[WORK REQUEST] Each record must reappear in the answer exactly as it is written.

[Extracted data entries]
++++++++++++++++++++

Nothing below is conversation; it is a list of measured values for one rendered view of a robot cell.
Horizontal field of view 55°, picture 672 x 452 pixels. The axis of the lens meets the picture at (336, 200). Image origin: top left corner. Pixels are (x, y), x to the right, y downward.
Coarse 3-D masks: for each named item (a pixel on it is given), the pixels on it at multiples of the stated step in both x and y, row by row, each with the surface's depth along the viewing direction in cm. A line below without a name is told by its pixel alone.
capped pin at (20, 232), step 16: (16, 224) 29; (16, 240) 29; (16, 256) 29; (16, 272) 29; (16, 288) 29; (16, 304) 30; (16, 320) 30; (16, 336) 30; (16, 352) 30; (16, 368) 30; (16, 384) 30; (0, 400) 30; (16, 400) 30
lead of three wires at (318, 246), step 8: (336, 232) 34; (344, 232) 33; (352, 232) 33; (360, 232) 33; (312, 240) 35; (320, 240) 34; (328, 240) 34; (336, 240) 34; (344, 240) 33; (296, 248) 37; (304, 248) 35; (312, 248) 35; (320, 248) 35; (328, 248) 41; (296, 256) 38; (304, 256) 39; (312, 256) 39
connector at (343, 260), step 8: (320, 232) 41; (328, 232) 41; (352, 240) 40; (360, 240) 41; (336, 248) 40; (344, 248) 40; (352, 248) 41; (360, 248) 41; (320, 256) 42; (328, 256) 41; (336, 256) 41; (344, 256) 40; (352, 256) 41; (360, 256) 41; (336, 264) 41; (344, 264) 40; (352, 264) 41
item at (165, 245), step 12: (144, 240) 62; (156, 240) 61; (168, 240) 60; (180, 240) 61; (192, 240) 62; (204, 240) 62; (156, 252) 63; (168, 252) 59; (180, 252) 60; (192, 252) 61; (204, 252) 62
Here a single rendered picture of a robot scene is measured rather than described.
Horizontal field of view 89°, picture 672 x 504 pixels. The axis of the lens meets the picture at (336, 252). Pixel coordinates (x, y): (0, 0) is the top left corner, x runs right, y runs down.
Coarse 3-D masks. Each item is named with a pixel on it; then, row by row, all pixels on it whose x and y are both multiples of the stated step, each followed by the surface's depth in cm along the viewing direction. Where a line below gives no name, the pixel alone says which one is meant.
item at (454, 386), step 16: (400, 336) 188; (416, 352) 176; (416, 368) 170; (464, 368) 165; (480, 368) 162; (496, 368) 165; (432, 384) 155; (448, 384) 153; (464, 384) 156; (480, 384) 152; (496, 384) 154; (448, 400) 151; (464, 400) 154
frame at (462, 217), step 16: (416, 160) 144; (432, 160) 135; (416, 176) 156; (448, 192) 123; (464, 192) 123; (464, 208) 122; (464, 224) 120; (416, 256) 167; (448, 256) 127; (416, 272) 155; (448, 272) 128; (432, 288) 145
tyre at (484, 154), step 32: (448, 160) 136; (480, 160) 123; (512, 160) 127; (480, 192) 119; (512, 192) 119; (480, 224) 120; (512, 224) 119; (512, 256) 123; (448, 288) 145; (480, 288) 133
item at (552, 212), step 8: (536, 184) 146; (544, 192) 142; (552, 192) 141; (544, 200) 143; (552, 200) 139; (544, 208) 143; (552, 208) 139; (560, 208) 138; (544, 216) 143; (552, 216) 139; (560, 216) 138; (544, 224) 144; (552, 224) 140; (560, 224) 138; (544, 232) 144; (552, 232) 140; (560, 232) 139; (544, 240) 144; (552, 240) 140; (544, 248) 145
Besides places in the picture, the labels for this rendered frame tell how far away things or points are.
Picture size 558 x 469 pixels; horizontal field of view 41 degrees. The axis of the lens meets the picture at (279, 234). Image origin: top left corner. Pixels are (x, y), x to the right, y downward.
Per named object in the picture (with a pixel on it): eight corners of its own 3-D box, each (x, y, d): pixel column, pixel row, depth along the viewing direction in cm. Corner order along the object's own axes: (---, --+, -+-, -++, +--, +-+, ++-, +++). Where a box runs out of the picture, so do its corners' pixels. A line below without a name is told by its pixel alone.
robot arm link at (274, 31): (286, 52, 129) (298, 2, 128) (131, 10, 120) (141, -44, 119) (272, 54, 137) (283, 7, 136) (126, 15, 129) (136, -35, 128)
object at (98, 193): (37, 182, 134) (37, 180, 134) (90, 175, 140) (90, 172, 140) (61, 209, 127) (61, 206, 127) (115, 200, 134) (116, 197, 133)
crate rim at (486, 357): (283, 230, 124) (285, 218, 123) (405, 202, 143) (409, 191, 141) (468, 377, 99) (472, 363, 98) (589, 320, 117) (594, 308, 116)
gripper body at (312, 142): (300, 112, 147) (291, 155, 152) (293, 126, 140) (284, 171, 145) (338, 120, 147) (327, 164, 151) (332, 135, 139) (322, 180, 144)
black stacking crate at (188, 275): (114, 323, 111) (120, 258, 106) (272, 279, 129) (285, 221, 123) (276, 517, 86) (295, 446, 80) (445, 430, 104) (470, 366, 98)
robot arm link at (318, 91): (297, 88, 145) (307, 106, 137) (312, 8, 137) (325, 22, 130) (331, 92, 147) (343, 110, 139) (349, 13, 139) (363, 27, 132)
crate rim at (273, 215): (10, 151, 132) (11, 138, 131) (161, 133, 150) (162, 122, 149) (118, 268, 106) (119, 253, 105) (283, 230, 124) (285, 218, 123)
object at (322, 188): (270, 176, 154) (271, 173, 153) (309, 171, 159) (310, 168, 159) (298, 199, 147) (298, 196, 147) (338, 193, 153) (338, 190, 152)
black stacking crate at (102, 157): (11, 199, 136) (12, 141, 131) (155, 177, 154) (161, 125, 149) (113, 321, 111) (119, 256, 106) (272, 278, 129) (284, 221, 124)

++++++++++++++++++++

[RESPONSE TO THIS TASK]
Nothing below is conversation; it is a list of measured values for one rendered view of a robot cell.
Horizontal field of view 55°, picture 672 x 452 pixels. The axis of the lens meets the picture at (336, 200). Image origin: top left corner. Pixels are (x, y), x to the right, y downward.
Coarse 3-D masks: for each named item (a pixel on it is given), the pixels on it at multiples of the stated step in both x and y, row by row, each with the surface's depth along the viewing direction in cm. A line below without a name is told by its pixel alone.
capped pin at (20, 232), step 16: (16, 224) 29; (16, 240) 29; (16, 256) 29; (16, 272) 29; (16, 288) 29; (16, 304) 30; (16, 320) 30; (16, 336) 30; (16, 352) 30; (16, 368) 30; (16, 384) 30; (0, 400) 30; (16, 400) 30
lead of three wires at (318, 246), step 8: (336, 232) 34; (344, 232) 33; (352, 232) 33; (360, 232) 33; (312, 240) 35; (320, 240) 34; (328, 240) 34; (336, 240) 34; (344, 240) 33; (296, 248) 37; (304, 248) 35; (312, 248) 35; (320, 248) 35; (328, 248) 41; (296, 256) 38; (304, 256) 39; (312, 256) 39
connector at (343, 260), step 8: (320, 232) 41; (328, 232) 41; (352, 240) 40; (360, 240) 41; (336, 248) 40; (344, 248) 40; (352, 248) 41; (360, 248) 41; (320, 256) 42; (328, 256) 41; (336, 256) 41; (344, 256) 40; (352, 256) 41; (360, 256) 41; (336, 264) 41; (344, 264) 40; (352, 264) 41
item at (165, 245), step 12: (144, 240) 62; (156, 240) 61; (168, 240) 60; (180, 240) 61; (192, 240) 62; (204, 240) 62; (156, 252) 63; (168, 252) 59; (180, 252) 60; (192, 252) 61; (204, 252) 62
Here a single rendered picture of a robot scene is measured rather than described.
Horizontal field of view 89°, picture 672 x 504 pixels. The axis of the lens meets the picture at (336, 252). Pixel coordinates (x, y): (0, 0) is the top left corner, x runs right, y runs down.
Coarse 3-D masks. Each item is named with a pixel on it; then, row by row, all pixels on it whose x and y are both multiples of the stated step, each followed by the surface's depth in cm along the viewing direction. Where a line below gives no name, the pixel alone says which one is meant.
item at (454, 386), step 16: (400, 336) 188; (416, 352) 176; (416, 368) 170; (464, 368) 165; (480, 368) 162; (496, 368) 165; (432, 384) 155; (448, 384) 153; (464, 384) 156; (480, 384) 152; (496, 384) 154; (448, 400) 151; (464, 400) 154
frame at (462, 217), step 16: (416, 160) 144; (432, 160) 135; (416, 176) 156; (448, 192) 123; (464, 192) 123; (464, 208) 122; (464, 224) 120; (416, 256) 167; (448, 256) 127; (416, 272) 155; (448, 272) 128; (432, 288) 145
tyre at (484, 154), step 32: (448, 160) 136; (480, 160) 123; (512, 160) 127; (480, 192) 119; (512, 192) 119; (480, 224) 120; (512, 224) 119; (512, 256) 123; (448, 288) 145; (480, 288) 133
item at (552, 212), step 8: (536, 184) 146; (544, 192) 142; (552, 192) 141; (544, 200) 143; (552, 200) 139; (544, 208) 143; (552, 208) 139; (560, 208) 138; (544, 216) 143; (552, 216) 139; (560, 216) 138; (544, 224) 144; (552, 224) 140; (560, 224) 138; (544, 232) 144; (552, 232) 140; (560, 232) 139; (544, 240) 144; (552, 240) 140; (544, 248) 145
Besides places in the picture, the labels for this rendered frame tell how far away things or points are.
Picture size 558 x 469 pixels; horizontal field of view 41 degrees. The axis of the lens meets the picture at (279, 234). Image origin: top left corner. Pixels are (x, y), x to the right, y downward.
Per named object in the picture (with a pixel on it): eight corners of its own 3-D box, each (x, y, d): pixel column, pixel row, depth along the viewing direction in cm. Corner order along the object's own axes: (---, --+, -+-, -++, +--, +-+, ++-, +++). Where a box runs out of the picture, so do its corners' pixels. A line below without a name is told by its pixel alone.
robot arm link at (274, 31): (286, 52, 129) (298, 2, 128) (131, 10, 120) (141, -44, 119) (272, 54, 137) (283, 7, 136) (126, 15, 129) (136, -35, 128)
object at (98, 193): (37, 182, 134) (37, 180, 134) (90, 175, 140) (90, 172, 140) (61, 209, 127) (61, 206, 127) (115, 200, 134) (116, 197, 133)
crate rim at (486, 357): (283, 230, 124) (285, 218, 123) (405, 202, 143) (409, 191, 141) (468, 377, 99) (472, 363, 98) (589, 320, 117) (594, 308, 116)
gripper body at (312, 142): (300, 112, 147) (291, 155, 152) (293, 126, 140) (284, 171, 145) (338, 120, 147) (327, 164, 151) (332, 135, 139) (322, 180, 144)
black stacking crate at (188, 275): (114, 323, 111) (120, 258, 106) (272, 279, 129) (285, 221, 123) (276, 517, 86) (295, 446, 80) (445, 430, 104) (470, 366, 98)
robot arm link at (318, 91): (297, 88, 145) (307, 106, 137) (312, 8, 137) (325, 22, 130) (331, 92, 147) (343, 110, 139) (349, 13, 139) (363, 27, 132)
crate rim at (273, 215): (10, 151, 132) (11, 138, 131) (161, 133, 150) (162, 122, 149) (118, 268, 106) (119, 253, 105) (283, 230, 124) (285, 218, 123)
object at (322, 188): (270, 176, 154) (271, 173, 153) (309, 171, 159) (310, 168, 159) (298, 199, 147) (298, 196, 147) (338, 193, 153) (338, 190, 152)
black stacking crate at (102, 157): (11, 199, 136) (12, 141, 131) (155, 177, 154) (161, 125, 149) (113, 321, 111) (119, 256, 106) (272, 278, 129) (284, 221, 124)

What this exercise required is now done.